What the task asks
For the records below, print the lines from the line with "Job: indicate the pink striped" through the line with "Job: indicate the black camera" exactly as written; include both end lines and exclude the rest.

Data extracts
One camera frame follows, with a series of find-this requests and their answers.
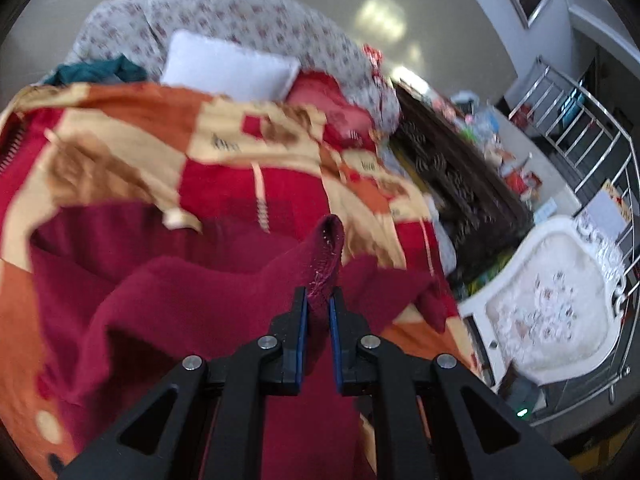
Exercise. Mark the orange red patterned blanket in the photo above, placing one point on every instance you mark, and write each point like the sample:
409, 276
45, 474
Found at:
193, 157

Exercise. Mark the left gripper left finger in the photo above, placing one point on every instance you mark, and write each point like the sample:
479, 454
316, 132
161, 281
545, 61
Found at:
204, 419

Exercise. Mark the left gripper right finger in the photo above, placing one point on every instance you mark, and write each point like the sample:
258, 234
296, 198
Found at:
434, 419

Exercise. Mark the white ornate chair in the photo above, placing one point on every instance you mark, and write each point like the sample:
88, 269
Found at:
555, 311

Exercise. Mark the red embroidered pillow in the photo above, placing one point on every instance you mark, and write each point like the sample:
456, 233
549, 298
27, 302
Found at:
348, 126

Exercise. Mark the white pillow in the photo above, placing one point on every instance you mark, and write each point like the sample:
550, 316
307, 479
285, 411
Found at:
218, 66

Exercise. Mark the dark carved wooden headboard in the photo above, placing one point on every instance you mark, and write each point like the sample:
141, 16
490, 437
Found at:
480, 214

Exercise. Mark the teal cloth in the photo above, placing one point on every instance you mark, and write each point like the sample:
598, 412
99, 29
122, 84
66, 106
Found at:
113, 71

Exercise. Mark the floral quilt bundle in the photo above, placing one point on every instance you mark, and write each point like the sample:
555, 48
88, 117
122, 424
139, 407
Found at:
141, 30

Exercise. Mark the maroon fleece garment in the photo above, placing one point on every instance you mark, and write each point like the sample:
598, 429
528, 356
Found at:
123, 299

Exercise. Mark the metal rack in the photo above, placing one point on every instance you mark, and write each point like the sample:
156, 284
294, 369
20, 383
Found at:
595, 156

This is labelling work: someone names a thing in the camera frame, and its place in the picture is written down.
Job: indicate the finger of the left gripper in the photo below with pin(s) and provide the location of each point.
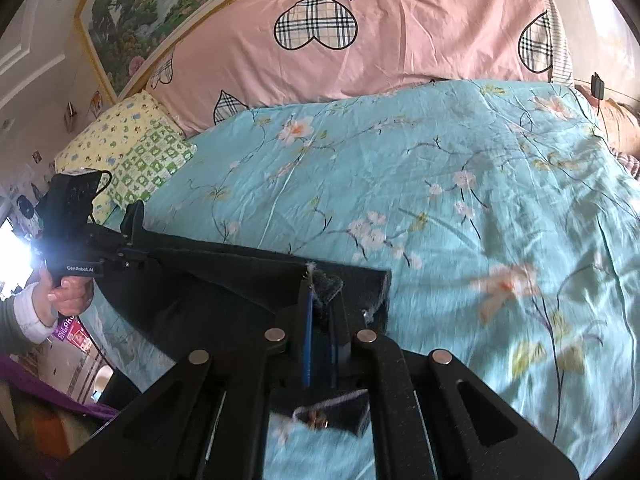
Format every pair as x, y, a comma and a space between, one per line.
135, 238
102, 243

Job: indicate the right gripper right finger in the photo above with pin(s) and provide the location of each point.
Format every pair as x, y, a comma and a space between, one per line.
429, 415

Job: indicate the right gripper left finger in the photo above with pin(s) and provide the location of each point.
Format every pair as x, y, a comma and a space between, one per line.
208, 417

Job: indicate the black fleece pants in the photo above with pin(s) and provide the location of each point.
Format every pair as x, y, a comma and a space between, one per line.
218, 299

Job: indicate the person's left hand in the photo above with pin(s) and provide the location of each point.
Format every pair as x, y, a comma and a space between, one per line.
69, 298

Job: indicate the yellow cartoon pillow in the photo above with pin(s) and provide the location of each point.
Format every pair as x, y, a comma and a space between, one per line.
105, 142

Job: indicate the green checkered pillow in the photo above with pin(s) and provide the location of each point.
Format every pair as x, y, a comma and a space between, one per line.
150, 164

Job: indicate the light blue floral bedsheet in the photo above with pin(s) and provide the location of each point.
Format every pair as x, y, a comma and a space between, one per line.
510, 230

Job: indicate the gold-framed landscape painting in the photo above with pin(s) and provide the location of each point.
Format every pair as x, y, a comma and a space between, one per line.
125, 38

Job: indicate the pink heart-patterned quilt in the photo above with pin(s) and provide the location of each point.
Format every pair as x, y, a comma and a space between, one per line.
262, 53

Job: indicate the pink striped cloth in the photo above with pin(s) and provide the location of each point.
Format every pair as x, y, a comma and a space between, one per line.
620, 126

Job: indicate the small black device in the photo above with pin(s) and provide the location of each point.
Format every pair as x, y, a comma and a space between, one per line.
597, 87

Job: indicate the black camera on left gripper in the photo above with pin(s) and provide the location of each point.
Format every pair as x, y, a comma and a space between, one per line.
66, 210

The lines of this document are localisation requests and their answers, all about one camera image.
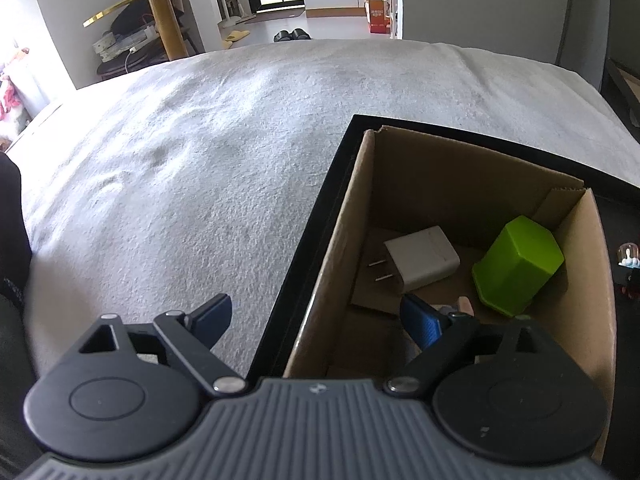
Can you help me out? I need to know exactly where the blue red toy figure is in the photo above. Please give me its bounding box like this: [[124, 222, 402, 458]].
[[617, 242, 640, 269]]

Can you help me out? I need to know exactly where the black tray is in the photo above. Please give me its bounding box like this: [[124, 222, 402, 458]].
[[250, 115, 639, 479]]

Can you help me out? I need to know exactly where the green plastic container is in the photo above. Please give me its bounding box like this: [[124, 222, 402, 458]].
[[472, 216, 564, 318]]

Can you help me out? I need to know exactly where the white fuzzy blanket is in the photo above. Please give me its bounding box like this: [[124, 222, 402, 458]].
[[9, 39, 639, 374]]

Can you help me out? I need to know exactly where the brown cardboard box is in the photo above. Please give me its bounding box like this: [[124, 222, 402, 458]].
[[260, 127, 616, 479]]

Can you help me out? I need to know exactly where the pink pig toy figure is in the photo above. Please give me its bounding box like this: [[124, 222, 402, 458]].
[[434, 296, 475, 318]]

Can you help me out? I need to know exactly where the orange cardboard box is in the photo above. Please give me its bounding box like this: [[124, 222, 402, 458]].
[[364, 0, 390, 35]]

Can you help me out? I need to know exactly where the white power adapter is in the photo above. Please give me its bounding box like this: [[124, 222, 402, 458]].
[[368, 226, 460, 294]]

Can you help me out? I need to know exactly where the black slippers pair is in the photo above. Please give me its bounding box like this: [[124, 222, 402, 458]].
[[273, 28, 311, 42]]

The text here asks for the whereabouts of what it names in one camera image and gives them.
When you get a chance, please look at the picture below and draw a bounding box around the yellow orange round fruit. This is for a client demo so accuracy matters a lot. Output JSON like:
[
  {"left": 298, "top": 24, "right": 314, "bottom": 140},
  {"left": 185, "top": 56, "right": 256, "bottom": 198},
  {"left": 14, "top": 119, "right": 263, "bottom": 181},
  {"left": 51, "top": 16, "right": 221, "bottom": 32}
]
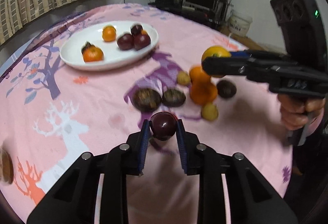
[{"left": 201, "top": 45, "right": 231, "bottom": 62}]

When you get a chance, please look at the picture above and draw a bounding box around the large orange front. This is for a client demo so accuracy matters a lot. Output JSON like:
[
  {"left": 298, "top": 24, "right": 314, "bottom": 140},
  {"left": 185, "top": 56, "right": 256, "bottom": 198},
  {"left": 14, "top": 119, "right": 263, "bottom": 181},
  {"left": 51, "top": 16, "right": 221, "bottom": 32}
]
[{"left": 190, "top": 81, "right": 218, "bottom": 106}]

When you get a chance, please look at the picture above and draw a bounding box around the large orange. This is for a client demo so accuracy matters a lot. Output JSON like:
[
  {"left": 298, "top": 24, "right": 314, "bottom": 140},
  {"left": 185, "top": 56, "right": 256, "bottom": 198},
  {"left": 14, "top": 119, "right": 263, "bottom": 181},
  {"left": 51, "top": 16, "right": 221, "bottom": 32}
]
[
  {"left": 189, "top": 65, "right": 211, "bottom": 84},
  {"left": 190, "top": 81, "right": 218, "bottom": 106}
]

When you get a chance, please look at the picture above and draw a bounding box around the small yellow green fruit front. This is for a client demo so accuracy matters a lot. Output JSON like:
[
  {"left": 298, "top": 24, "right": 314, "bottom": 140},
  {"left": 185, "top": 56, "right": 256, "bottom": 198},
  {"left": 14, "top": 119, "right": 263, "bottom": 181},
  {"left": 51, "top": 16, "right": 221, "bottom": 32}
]
[{"left": 201, "top": 102, "right": 219, "bottom": 121}]

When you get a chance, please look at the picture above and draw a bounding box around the small yellow green fruit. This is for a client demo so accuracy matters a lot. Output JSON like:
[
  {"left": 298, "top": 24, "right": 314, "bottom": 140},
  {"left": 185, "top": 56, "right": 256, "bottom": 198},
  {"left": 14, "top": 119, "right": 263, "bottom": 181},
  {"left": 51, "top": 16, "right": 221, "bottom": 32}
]
[
  {"left": 177, "top": 71, "right": 191, "bottom": 86},
  {"left": 201, "top": 102, "right": 219, "bottom": 121}
]

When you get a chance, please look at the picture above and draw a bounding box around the small dark plum with stem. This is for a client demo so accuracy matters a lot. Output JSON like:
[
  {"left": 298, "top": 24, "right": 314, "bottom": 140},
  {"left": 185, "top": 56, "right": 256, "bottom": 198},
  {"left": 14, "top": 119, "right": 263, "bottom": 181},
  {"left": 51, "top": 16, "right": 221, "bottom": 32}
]
[{"left": 150, "top": 112, "right": 177, "bottom": 141}]

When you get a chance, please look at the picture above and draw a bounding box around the large dark red plum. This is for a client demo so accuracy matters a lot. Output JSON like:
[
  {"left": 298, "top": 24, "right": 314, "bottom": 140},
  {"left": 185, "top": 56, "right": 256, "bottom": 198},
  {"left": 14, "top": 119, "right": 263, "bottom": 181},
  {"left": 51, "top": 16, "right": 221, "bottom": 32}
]
[{"left": 134, "top": 34, "right": 151, "bottom": 50}]

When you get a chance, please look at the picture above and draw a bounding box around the dark cherry plum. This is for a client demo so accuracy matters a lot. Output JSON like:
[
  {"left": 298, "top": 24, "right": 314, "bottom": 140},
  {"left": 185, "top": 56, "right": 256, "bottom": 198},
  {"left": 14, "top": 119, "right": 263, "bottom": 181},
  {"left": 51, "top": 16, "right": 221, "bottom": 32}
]
[{"left": 130, "top": 24, "right": 143, "bottom": 37}]

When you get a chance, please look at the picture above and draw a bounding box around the large orange back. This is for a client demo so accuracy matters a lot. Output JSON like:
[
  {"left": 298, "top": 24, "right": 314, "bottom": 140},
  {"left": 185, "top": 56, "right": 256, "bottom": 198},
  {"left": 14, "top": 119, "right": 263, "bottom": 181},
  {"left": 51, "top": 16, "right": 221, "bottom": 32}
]
[{"left": 189, "top": 65, "right": 211, "bottom": 84}]

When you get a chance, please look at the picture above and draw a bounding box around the person's right hand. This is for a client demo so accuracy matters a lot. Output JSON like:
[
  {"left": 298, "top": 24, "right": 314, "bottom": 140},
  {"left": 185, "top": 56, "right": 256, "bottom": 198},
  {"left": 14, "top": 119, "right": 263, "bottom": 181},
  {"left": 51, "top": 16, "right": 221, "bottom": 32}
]
[{"left": 277, "top": 94, "right": 326, "bottom": 135}]

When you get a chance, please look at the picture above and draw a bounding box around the white plastic bucket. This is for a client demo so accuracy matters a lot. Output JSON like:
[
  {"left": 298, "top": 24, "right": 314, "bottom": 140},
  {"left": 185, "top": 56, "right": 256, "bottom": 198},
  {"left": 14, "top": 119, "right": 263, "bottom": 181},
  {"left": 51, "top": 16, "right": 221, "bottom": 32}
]
[{"left": 228, "top": 10, "right": 253, "bottom": 37}]

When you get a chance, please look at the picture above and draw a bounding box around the small yellow green fruit back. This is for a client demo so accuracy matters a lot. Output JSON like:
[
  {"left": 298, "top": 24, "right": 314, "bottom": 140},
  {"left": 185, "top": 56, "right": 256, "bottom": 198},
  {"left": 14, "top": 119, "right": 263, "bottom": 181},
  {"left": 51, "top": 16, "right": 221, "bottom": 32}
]
[{"left": 177, "top": 71, "right": 191, "bottom": 86}]

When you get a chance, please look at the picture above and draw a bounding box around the pink deer print tablecloth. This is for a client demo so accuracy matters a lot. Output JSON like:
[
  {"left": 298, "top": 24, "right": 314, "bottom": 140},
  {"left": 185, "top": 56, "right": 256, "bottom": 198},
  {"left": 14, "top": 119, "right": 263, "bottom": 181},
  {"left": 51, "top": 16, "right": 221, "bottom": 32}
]
[{"left": 0, "top": 2, "right": 294, "bottom": 224}]

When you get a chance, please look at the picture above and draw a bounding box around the dark plum on plate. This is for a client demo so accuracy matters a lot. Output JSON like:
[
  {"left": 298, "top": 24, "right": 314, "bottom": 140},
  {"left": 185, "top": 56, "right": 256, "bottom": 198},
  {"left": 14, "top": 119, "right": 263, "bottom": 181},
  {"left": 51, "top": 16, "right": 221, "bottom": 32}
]
[{"left": 117, "top": 33, "right": 134, "bottom": 51}]

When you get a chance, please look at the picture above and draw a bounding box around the mandarin on plate left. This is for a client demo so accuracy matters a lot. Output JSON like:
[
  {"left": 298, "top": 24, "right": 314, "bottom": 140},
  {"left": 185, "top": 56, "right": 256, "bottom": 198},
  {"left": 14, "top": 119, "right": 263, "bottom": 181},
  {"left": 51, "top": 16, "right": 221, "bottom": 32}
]
[{"left": 82, "top": 46, "right": 104, "bottom": 63}]

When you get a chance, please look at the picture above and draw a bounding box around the mandarin on plate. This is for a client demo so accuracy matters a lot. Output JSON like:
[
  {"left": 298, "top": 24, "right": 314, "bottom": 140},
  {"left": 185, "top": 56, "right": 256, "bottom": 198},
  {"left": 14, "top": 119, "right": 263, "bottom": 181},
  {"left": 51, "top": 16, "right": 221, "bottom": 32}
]
[
  {"left": 82, "top": 46, "right": 104, "bottom": 63},
  {"left": 102, "top": 25, "right": 117, "bottom": 42}
]

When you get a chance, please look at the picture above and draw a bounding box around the mandarin on plate right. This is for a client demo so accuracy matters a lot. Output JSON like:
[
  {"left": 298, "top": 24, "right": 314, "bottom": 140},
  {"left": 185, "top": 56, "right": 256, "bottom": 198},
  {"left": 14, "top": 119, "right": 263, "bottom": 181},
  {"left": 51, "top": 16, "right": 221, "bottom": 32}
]
[{"left": 102, "top": 25, "right": 117, "bottom": 42}]

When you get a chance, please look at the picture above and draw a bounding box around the white oval plate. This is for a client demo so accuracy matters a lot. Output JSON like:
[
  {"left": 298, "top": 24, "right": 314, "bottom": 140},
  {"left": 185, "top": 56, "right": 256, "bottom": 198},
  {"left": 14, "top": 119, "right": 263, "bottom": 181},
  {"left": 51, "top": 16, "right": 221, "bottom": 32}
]
[{"left": 59, "top": 20, "right": 159, "bottom": 71}]

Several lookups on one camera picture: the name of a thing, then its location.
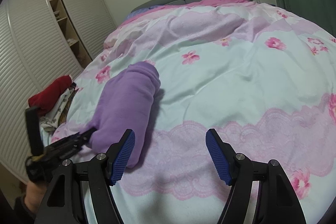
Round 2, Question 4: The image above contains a red folded garment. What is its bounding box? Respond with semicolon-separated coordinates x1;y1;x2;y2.
28;75;72;116

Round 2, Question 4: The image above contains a floral mint pink duvet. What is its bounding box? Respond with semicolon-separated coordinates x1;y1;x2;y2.
49;2;335;223

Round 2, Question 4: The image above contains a white louvered wardrobe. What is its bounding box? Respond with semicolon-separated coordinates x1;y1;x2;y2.
1;0;116;182

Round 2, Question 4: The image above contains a folded patterned clothes stack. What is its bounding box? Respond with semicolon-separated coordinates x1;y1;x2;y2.
39;83;77;134

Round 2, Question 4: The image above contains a purple knit sweater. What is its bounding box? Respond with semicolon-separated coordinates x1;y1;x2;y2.
83;61;161;168

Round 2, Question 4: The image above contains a person's left hand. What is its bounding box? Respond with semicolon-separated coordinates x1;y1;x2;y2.
13;181;49;223

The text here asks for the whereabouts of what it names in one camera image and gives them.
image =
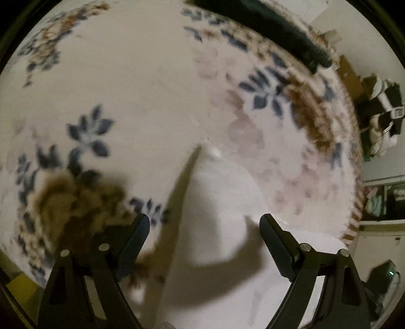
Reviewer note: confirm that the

Output for this exercise
Job: indicate the pink striped cloth in the photo above with pin(s) and provide the location of each point.
Format every pair as x, y, a comma and a space between, one per line.
620, 126

Job: indicate the small black device in the photo above with pin(s) and provide the location of each point.
Format every pair as x, y, a comma and a space between, one per line.
597, 87

Job: indicate the black camera on left gripper in the photo above with pin(s) and provide the location of each point.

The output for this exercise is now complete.